The marketing push we can all look forward to is exhaustive explanation via legacy TV commercials and perhaps product placement on sitcoms, etc, that only poor people can't afford to rent a car for weird long trips and being poor isn't cool, so that'll kinda take care of itself.


i don't think it would get that far. we're living the intersecting of type of cars and ownership of cars. if it's a play on status i see Uber and such services dominating this marketing space. why rent and drive yourself, only the poor drive themselves.


> With an EV you wake up every single day with a 100% full charge.

Unless, like many people in my city, you park on the roadside because your 19th and early 20th century houses don't have carparks.


This is a big problem in many European cities. Many people in cities (and just about all in city centres) don't live in a house, they live in a flat. And while the newer ones in very large cities often do, most older apartment buildings don't have parking garages. I think my neighbours would be mildly annoyed if I were to lay a 30m power cable from my third floor window to my (hypothetical) EV somewhere close to the house. Not to mention the strangulation issues for those nasty pedestrians on the sidewalk in between house and car.

Having an EV-only inductive charging parking spot every here and there might help in the future (https://en.wikipedia.org/wiki/Inductive_charging#Electric_ve... - it's coming), but probably will neither be cheap to retrofit nor very practical.

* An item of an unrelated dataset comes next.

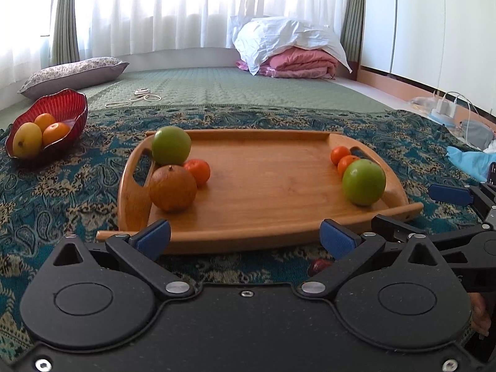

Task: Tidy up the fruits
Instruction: 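Move both grippers back toward the dates beside the tray, then close the left gripper on a date while the right gripper closes on another date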

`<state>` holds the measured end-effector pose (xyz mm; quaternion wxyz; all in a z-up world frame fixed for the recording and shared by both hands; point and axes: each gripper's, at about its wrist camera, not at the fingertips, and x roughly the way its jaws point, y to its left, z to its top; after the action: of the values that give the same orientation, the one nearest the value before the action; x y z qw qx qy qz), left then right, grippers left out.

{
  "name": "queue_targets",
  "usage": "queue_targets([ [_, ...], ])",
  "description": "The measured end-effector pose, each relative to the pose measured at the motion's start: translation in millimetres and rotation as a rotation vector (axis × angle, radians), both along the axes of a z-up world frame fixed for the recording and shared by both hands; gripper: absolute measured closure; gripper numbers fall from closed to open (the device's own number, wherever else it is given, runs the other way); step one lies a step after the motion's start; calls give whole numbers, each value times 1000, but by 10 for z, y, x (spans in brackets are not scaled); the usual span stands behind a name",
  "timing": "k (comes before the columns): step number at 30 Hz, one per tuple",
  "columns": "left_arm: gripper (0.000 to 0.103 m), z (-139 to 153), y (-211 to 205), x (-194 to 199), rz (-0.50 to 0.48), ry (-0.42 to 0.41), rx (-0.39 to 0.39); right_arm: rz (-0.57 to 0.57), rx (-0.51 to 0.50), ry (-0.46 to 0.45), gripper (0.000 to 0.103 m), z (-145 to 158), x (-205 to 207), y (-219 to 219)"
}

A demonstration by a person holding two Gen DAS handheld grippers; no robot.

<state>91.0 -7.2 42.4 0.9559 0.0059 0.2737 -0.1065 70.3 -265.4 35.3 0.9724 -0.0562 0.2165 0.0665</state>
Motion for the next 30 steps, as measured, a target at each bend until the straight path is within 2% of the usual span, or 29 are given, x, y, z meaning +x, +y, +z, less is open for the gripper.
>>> queue_targets([
  [7,0,-124,-104,-27,-45,34,34,61,-113,15,0,-123,-69,98],
  [13,2,-199,-182,-12,-75,67,28,106,-140,26,0,-178,-108,180],
  [24,15,-278,-239,46,-106,120,-15,131,-125,68,0,-222,-59,178],
  [30,26,-275,-288,42,-136,121,-27,141,-105,102,5,-242,-39,190],
])
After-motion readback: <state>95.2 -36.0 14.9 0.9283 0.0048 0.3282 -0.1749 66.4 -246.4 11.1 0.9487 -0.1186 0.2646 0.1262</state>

This is an issue that needs to be solved for EVs to become practical here.


> With an EV you wake up every single day with a 100% full charge.

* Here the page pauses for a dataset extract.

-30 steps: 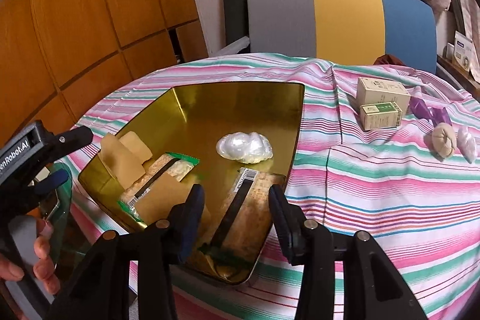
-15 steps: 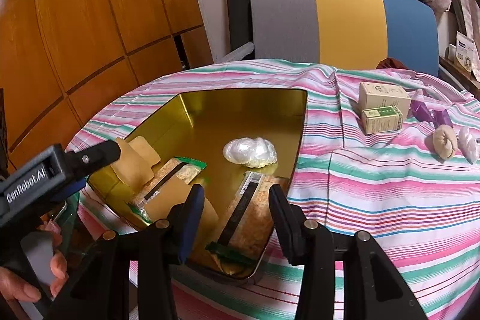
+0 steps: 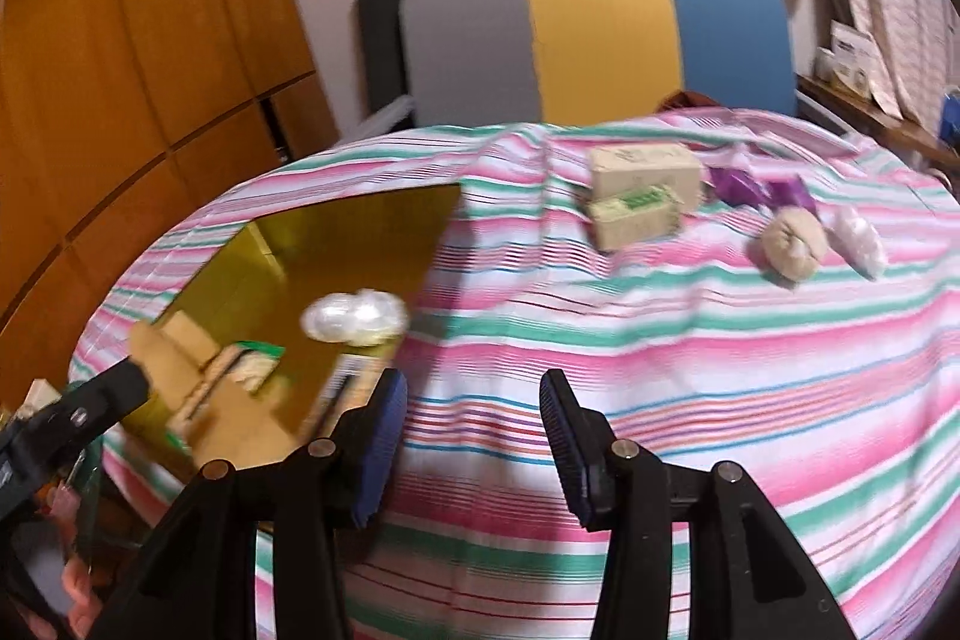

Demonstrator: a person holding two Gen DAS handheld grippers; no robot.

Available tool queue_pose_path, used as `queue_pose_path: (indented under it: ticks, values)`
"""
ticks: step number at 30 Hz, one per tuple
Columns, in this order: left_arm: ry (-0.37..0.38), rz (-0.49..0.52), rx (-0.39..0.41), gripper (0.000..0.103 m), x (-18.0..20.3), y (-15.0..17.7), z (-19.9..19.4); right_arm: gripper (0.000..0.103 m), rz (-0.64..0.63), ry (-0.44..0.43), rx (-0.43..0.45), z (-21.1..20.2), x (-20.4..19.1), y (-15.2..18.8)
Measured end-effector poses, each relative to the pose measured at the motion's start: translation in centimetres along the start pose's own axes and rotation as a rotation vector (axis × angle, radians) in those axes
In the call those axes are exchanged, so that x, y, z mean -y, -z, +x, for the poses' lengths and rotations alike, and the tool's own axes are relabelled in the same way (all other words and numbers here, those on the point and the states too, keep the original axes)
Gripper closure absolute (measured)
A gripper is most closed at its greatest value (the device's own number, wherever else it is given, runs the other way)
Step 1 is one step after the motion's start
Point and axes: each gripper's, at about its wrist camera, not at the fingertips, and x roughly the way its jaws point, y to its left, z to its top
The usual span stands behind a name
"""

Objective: Organize objects
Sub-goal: 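Move the right gripper to the cream rolled sock and grasp it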

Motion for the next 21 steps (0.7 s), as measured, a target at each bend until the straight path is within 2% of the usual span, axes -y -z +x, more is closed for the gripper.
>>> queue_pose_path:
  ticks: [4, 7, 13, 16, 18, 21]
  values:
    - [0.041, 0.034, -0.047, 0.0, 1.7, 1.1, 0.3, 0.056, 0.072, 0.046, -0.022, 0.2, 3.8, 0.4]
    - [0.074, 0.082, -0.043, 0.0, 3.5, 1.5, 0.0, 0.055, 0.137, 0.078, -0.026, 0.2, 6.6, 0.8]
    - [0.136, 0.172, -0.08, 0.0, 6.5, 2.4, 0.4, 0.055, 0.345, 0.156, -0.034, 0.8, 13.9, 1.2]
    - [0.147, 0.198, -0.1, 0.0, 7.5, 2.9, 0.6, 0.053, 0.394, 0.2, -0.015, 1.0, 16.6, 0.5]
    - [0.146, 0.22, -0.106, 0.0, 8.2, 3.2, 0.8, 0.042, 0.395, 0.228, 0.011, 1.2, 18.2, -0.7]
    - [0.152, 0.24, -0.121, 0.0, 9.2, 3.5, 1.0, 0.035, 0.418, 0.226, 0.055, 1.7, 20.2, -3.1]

Unless you forget to plug the car in the night before.


That's a minor UX hurdle. The car can beep at you if it isn't plugged in, like it beeps of you leave the lights on.


Well you can down vote me all you want but it's not a UX problem that's been solved so far and it's a legitimate factor in range anxiety.

Unlike switching the lights off you have to get out of the car to plug it in.

If the car is going to beep before you get out then it's not a reminder for something I've forgotten,as with lights left on, it's just irritating UX noise, like the "don't forget your mobile phone" message. After a very short time I go blind to that.

If it's an alarm on a mobile/smart watch it's still a tedious chore to have to plug in a car when it's raining or I'm in a rush or I've parked in a spot without a charge point.

People _will_ forget to charge their cars, just as they forget to charge their phones and they will be late because of it.

If purely electric cars are to be brilliantly convenient everyday repacements for fossil fuels they'd be better with either some kind of induction charging, fast charging that doesn't take hours or hydrogen fuel cells.

If we had better ways of splitting hydrogen we could "fast charge" anywhere water and electricity is available.


You need a Tesla robotic charger snake: https://www.youtube.com/watch?v=uMM0lRfX6YI :) (it's only a prototype for now).

But no, it's not a huge issue. New cars seem to come with apps nowadays, so as you said your car can just send you a notification to your phone if you haven't plugged it in five minutes after arriving back home. And maybe another one if it's still not plugged in before you go to bed.

Unavailability of charging (see sibling comment) is a bigger issue that won't be as easy to tackle. But reminding users to charge their car isn't what's hindering EV adoption. You can be late if you forget to fill up your petrol car, too. That can easily take ten minutes if there's a bit of a queue.